The feud between the Igbo and the Yoruba ethnic groups
is contrived, just like the feud between the Igbo and the Ikwere. Whenever
these feuds take centrestage, the impetus is invariably traceable to the
divide-and-rule imperative, which inevitably profits the oligarchy of northern Nigeria . Every
other explanation adduced in the explanation of the phenomenon can only be peripheral.
It is important to make this point from the outset, before going about the
business of explanations – for the benefit of those who may genuinely be ignorant
of a crucial factor in the continued inability to resolve some of the more critical
of Nigeria ’s
contradictions.
Femi Aribisala, one of the more perceptive of the
motley coterie of columnists currently on the national stage, discussed the
origins and manifestations of this feud in an incisive article entitled Time
To End The Bad Blood Between The Yorubas And Ndigbo (Vanguard January 12, 2016). “What is the basis of all this hate?” Mr.
Aribisala asks. “In the sixties, the Igbo
were slaughtered in pogroms in the North. However, the principal exchange of
hateful words today is not between Northerners and Easterners, but between Easterners
and Westerners. Why are these two ethnic groups so much at loggerheads?”
The straightforward answer is that it serves the
interest of the “core” North to keep the South permanently in mutually assured
destructive contention on largely immaterial issues. It happened between the
Igbo and the old Rivers
State in the wake of the
Nigerian civil war. It was suddenly and conveniently “discovered” that the Ikwerre
were not and had never been Igbo. The people went into a flourish of
re-spelling: Umuomasi became Rumuomasi; Umukrushi became Rumukrushi; Umuola
became Rumuola; Umueme became Rumueme. In truth, all these represent no more
than distinct dialectal spellings of Igbo root names typical to the areas
around Port Harcourt .
But the re-spelling exercise was used to manufacture an entirely new ethnic
group.
The acclaimed writer, Professor (Captain) Elechi
Amadi, who led the group that lent intellectual weight to this fad, went
further to celebrate in fictional terms the political marriage between Rivers
people and Northern Nigeria. Yet, he did not see fit to change his name to
Relechi Ramadi. Of course, the contrived ethnic dissonance achieved its purpose.

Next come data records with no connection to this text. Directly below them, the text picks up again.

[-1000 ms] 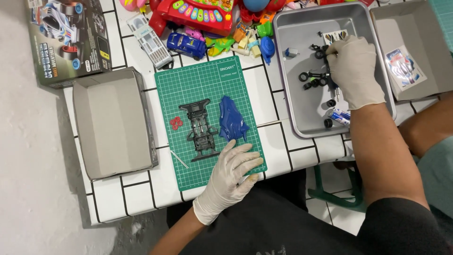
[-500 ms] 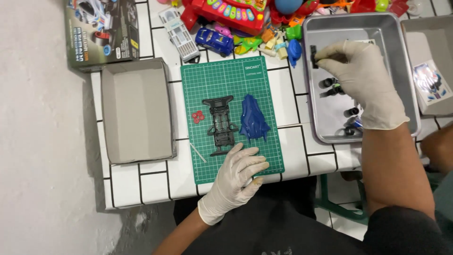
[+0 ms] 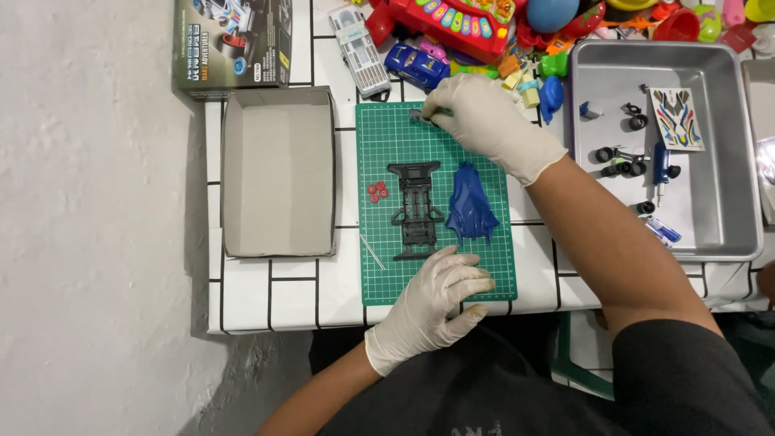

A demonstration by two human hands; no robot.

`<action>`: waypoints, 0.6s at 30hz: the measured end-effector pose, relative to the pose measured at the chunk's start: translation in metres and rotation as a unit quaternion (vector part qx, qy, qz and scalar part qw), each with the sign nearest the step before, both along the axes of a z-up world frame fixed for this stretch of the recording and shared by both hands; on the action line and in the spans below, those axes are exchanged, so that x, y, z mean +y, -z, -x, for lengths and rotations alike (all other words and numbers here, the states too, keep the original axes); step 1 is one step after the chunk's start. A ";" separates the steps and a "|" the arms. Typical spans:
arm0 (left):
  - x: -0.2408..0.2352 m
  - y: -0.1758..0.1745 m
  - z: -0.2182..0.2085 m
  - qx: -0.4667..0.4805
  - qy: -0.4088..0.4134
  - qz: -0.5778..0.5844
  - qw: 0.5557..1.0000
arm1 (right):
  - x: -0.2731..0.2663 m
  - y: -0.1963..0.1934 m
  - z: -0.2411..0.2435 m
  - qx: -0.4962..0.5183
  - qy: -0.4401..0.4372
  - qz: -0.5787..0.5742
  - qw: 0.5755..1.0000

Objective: Assembling a plastic toy car model kit on a cutting mat, including placing parts on the chassis.

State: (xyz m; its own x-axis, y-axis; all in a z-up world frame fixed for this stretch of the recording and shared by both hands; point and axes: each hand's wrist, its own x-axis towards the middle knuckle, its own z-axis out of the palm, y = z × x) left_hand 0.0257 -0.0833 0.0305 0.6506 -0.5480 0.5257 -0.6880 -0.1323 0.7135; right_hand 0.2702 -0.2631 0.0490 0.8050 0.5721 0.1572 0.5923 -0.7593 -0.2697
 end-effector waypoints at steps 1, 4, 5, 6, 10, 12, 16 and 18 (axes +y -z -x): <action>0.001 0.000 0.000 0.000 -0.001 0.000 1.000 | 0.004 0.008 -0.004 0.000 -0.001 0.000 1.000; 0.001 0.000 -0.001 0.003 0.003 0.012 1.000 | 0.013 0.025 -0.013 -0.045 -0.031 0.000 0.999; 0.001 0.001 -0.001 0.003 0.003 0.016 1.000 | 0.016 0.027 -0.014 -0.056 -0.038 0.002 0.998; 0.001 0.002 -0.001 0.003 0.004 0.020 1.000 | 0.019 0.028 -0.015 -0.068 -0.044 0.003 0.997; 0.002 -0.001 -0.002 0.004 0.005 0.019 1.000 | 0.020 0.031 -0.016 -0.080 -0.053 0.027 0.995; 0.002 0.001 -0.002 0.007 0.005 0.012 1.000 | 0.021 0.024 -0.011 -0.077 -0.030 0.012 0.996; 0.001 0.001 -0.003 0.010 0.007 0.012 1.000 | 0.026 0.014 0.002 -0.037 -0.010 0.014 0.999; 0.001 -0.002 -0.003 0.007 0.006 0.009 1.000 | 0.027 0.022 0.001 -0.033 -0.008 0.036 0.999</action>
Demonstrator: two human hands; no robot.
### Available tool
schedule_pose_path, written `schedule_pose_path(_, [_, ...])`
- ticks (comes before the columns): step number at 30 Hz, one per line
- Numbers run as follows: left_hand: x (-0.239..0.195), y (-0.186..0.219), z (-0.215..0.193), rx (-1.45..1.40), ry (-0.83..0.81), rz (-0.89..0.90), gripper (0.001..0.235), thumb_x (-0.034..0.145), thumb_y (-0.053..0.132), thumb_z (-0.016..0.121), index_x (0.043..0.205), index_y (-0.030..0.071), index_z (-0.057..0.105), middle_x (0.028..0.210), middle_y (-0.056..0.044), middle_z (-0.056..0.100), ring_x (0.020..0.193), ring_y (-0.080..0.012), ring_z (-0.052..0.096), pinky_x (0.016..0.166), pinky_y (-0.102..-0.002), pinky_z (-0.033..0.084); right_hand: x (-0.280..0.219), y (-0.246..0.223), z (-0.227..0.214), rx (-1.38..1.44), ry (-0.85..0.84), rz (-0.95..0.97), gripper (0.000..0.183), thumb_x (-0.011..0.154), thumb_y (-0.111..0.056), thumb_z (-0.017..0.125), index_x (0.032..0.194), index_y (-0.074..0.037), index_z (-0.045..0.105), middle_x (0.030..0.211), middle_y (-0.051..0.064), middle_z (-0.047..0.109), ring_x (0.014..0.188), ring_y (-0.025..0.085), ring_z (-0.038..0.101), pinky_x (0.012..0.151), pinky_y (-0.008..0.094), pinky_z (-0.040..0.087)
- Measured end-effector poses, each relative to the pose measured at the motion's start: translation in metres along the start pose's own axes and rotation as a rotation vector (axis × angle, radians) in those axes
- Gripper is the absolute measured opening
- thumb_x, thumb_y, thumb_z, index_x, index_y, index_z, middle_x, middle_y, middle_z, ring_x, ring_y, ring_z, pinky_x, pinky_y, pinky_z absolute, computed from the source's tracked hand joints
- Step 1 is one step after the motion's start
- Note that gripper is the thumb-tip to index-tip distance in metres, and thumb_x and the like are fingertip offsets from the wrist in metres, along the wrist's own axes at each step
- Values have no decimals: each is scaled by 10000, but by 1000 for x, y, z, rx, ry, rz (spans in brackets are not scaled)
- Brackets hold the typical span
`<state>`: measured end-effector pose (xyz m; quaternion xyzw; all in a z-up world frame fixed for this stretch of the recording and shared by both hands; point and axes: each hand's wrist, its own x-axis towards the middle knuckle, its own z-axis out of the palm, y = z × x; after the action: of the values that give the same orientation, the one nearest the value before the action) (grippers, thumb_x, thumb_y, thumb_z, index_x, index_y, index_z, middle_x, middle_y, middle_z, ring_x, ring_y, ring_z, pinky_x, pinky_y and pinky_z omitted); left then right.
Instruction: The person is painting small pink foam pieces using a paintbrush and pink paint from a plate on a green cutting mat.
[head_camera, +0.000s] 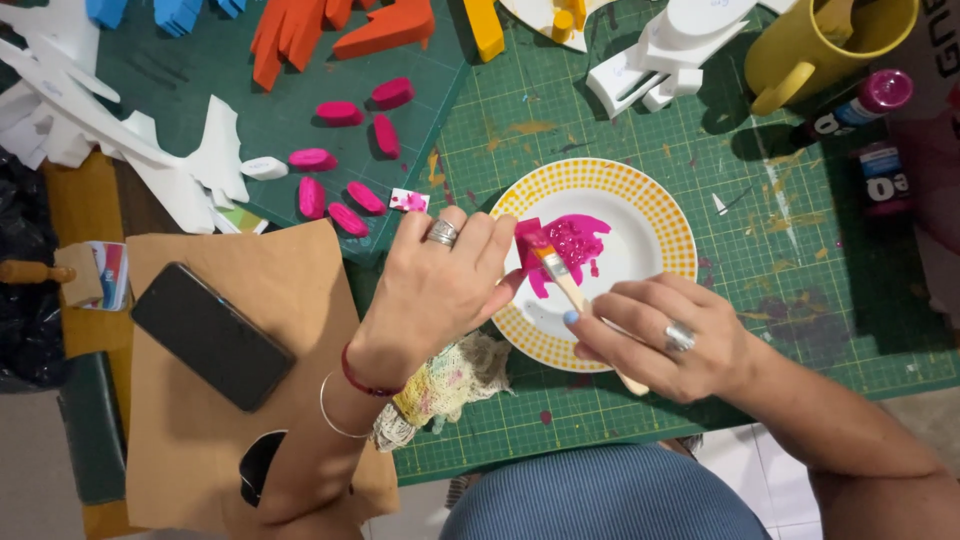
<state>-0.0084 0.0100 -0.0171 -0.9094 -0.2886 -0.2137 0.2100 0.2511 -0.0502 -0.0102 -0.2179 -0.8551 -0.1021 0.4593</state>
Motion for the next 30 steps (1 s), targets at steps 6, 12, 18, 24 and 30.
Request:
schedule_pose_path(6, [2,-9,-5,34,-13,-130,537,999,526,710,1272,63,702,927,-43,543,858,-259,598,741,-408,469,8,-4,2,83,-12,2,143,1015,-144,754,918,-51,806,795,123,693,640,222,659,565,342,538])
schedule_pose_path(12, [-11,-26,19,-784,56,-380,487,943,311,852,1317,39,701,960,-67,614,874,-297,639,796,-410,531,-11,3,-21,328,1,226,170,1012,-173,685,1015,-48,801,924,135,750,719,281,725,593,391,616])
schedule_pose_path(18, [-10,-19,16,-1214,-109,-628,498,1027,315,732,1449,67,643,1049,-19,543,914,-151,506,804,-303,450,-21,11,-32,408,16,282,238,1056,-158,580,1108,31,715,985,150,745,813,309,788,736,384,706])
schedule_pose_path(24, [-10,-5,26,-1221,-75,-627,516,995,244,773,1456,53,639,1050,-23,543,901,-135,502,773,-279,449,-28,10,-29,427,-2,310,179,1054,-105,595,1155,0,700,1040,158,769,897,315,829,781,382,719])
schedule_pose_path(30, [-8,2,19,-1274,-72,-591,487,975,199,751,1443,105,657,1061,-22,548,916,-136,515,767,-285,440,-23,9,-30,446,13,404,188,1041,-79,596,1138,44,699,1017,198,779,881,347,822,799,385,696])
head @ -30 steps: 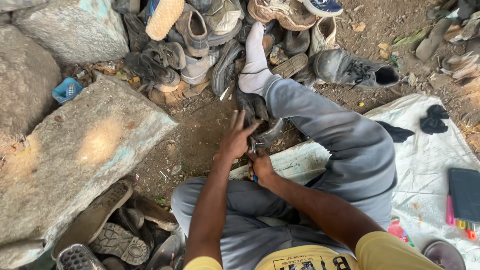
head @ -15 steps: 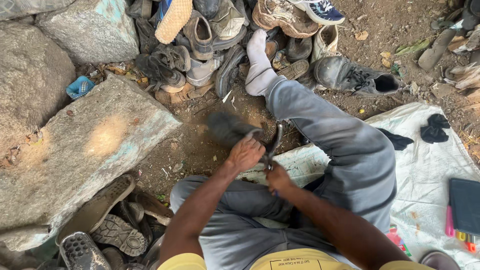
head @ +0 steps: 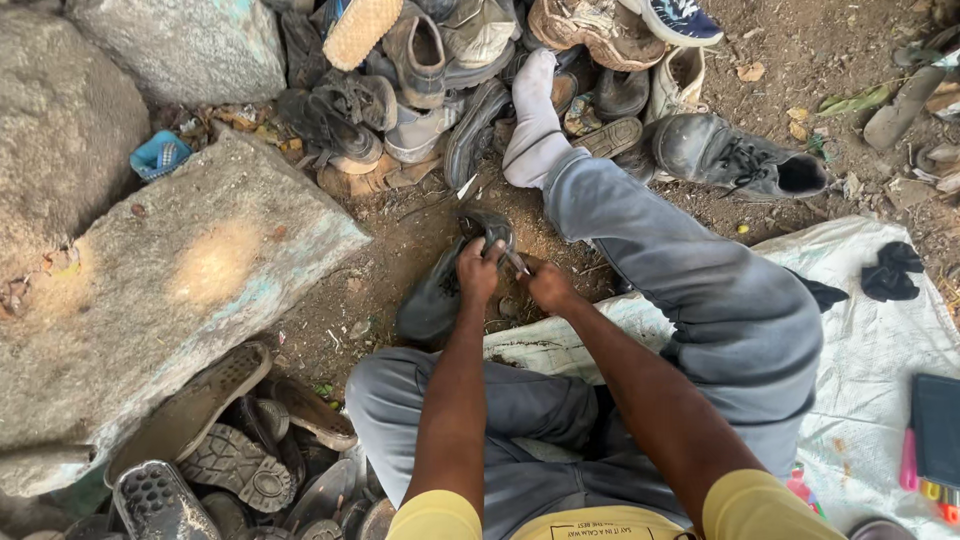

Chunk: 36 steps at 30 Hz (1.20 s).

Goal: The person sits on the ground and uses a knife to scrape and separate the sole from the upper of a dark shoe. They repeatedly pry and cut along the seam, then switch to a white sneaker and perform similar scraping and prying actions.

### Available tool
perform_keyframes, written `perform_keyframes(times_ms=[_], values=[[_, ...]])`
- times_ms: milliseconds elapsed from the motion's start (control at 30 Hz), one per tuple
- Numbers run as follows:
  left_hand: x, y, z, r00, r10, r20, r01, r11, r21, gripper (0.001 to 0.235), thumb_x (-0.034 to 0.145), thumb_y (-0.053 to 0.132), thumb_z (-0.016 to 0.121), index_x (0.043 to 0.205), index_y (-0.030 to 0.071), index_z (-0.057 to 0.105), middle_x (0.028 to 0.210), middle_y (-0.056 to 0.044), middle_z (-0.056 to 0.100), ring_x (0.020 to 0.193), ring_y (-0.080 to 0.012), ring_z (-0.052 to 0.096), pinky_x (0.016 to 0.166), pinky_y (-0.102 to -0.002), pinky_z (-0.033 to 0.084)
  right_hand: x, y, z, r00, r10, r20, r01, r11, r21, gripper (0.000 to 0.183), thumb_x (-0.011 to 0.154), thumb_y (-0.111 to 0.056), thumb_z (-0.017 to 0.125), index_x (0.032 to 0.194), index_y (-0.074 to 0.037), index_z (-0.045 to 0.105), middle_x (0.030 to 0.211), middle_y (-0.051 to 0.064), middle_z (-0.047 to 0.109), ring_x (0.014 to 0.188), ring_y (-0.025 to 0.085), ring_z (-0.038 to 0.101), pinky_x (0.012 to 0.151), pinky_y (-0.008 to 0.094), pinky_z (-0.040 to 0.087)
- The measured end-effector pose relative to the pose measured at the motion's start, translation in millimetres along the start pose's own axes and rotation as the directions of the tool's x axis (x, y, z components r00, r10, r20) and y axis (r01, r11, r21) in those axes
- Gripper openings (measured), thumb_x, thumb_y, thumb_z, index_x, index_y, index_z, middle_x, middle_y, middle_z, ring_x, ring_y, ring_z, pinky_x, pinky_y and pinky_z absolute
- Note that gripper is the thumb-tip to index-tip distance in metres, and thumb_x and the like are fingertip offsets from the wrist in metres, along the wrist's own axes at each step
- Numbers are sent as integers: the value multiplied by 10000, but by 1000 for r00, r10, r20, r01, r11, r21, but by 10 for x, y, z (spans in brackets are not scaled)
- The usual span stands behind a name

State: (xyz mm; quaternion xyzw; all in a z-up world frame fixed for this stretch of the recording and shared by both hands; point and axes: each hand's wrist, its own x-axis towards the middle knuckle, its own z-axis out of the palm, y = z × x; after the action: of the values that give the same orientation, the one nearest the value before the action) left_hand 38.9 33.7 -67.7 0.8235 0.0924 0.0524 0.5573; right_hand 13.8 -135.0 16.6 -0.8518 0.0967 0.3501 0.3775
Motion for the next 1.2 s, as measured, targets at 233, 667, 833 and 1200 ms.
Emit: perform_keyframes(times_ms=[233, 667, 833, 1200], values=[[63, 75, -73, 998, 27, -56, -39, 970, -241, 320, 903, 283, 760, 967, -28, 715, 783, -145, 695, 691, -224, 591, 680, -387, 504, 344, 138, 98, 998, -41, -39, 38, 996, -86, 477, 997, -341, 547, 1446, -179, 518, 979, 216, 712, 761, 393, 707, 723, 522, 584], [67, -66, -21, 974, -223, 45, 195, 713, -674, 107, 948, 65, 775, 888, -2, 715, 790, 58, 619, 676, -56, 465, 595, -251, 382, 53, -119, 361, 991, -88, -101, 94, 994, 57, 379, 1043, -326, 498, 1301, -74, 615, 900, 257, 730, 774, 451, 723, 702, 545, 586], [48, -109, -54, 968, -251, -21, 127, 559, -820, 51, 895, 39, 763, 939, 25, 742, 846, 31, 695, 714, -73, 588, 657, -237, 475, -371, 107, 663, 941, -250, -226, 242, 968, -63, 487, 984, -267, 567, 1402, -22, 522, 884, 376, 679, 838, 558, 646, 760, 609, 508], [130, -579, -57, 897, -437, 74, 219, 293, -931, 106, 869, 72, 731, 958, 16, 714, 942, -15, 715, 829, -166, 678, 735, -336, 532, -424, 241, 943, 960, -177, -218, 182, 983, 4, 568, 959, -277, 553, 1481, -77, 451, 964, 348, 677, 927, 547, 655, 817, 601, 520]])
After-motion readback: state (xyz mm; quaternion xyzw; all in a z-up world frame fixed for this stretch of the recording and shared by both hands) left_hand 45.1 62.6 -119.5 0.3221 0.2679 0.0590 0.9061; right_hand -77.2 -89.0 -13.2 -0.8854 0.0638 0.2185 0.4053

While the fight raged relentlessly on “Abandoned
Properties”, mostly mud houses over three decades old, the “core” North
moved in and harvested the oil rewards. Their members became instant
millionaires by being allocated shiploads of crude, which they sold off at the
Rotterdam Spot Market. Further, they appropriated 99 percent of the oil
blocs. Then they seized Professor Tam David- West, a Rivers man, “tried” him
for causing the country “economic adversity” and handed him a tidy prison
term.
But the picture is becoming clearer. Had the black
gold been found in the “core” North, would the Rivers man have been allocated
even one percent of the oil blocs? It was not the Igbo that killed Major Isaac
Jasper Adaka Boro. It was not the Igbo that killed Ken Saro- Wiwa. It was not
the Igbo that banished Delta nights with the interminable flare of gas. The
Igbo was accused of desiring nothing but the expropriation of Delta oil and
gas. But science since proved that the entire Igbo country sits on oil, and
holds in its bowels the largest concentration of gas on the Africa
continent. That is the way everything goes and turns round.